Detection of pseudoperiodic patterns using partial acquisition of magnetic resonance images.

Boiman O, Peled S, Yeshurun Y. Detection of pseudoperiodic patterns using partial acquisition of magnetic resonance images. Magn Reson Imaging. 2004;22(9):1265–78.

Abstract

Improving the resolution of magnetic resonance imaging (MRI), or, alternatively, reducing the acquisition time, can be quite beneficial for many applications. The main motivation of this work is the assumption that any information that is a priori available on the target image could be used to achieve this goal. In order to demonstrate this approach, we present a novel partial acquisition strategy and reconstruction algorithm, suitable for the special case of detection of pseudoperiodic patterns.
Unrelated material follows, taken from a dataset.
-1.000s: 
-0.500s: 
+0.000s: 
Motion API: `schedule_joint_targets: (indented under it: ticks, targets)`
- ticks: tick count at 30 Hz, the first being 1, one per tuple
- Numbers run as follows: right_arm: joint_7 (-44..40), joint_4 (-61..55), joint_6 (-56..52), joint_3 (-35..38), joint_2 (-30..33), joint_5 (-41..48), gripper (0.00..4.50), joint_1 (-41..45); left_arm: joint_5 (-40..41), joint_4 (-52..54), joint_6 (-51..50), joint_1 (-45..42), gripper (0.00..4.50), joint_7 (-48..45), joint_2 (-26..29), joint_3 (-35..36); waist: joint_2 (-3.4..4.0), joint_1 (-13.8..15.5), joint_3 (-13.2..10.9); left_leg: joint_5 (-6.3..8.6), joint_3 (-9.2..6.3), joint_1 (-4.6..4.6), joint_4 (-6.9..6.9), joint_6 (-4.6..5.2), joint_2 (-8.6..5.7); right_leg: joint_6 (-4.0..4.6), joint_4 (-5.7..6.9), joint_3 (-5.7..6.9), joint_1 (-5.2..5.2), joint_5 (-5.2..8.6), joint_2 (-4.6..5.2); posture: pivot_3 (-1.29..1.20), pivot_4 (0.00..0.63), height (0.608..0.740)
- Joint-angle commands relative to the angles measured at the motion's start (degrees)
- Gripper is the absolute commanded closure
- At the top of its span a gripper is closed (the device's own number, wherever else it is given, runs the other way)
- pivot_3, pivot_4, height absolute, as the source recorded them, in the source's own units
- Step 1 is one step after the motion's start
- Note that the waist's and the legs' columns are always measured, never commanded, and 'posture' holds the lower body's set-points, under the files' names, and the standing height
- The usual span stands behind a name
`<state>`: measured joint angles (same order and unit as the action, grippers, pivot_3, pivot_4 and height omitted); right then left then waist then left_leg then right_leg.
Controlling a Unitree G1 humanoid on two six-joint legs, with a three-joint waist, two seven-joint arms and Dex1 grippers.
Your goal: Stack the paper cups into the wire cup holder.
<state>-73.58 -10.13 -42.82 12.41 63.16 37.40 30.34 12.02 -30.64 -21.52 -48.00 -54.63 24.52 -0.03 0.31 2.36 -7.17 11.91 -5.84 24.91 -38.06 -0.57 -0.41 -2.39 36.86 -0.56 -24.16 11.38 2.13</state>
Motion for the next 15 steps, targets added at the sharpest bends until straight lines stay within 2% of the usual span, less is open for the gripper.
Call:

Pseudoperiodic patterns are frequently encountered in the cerebral cortex due to its columnar functional organization (best exemplified by orientation columns and ocular dominance columns of the visual cortex). We present a new MRI research methodology, in which we seek an activity pattern, and a pattern-specific experiment is devised to detect it. Such specialized experiments extend the limits of conventional MRI experiments by substantially reducing the scan time. Using the fact that pseudoperiodic patterns are localized in the Fourier domain, we present an optimality criterion for partial acquisition of the MR signal and a strategy for obtaining the optimal discrete Fourier transform (DFT) coefficients. A by-product of this strategy is an optimal linear extrapolation estimate. We also present a nonlinear spectral extrapolation algorithm, based on projections onto convex sets (POCSs), used to perform the actual reconstruction. The proposed strategy was tested and analyzed on simulated signals and in MRI phantom experiments.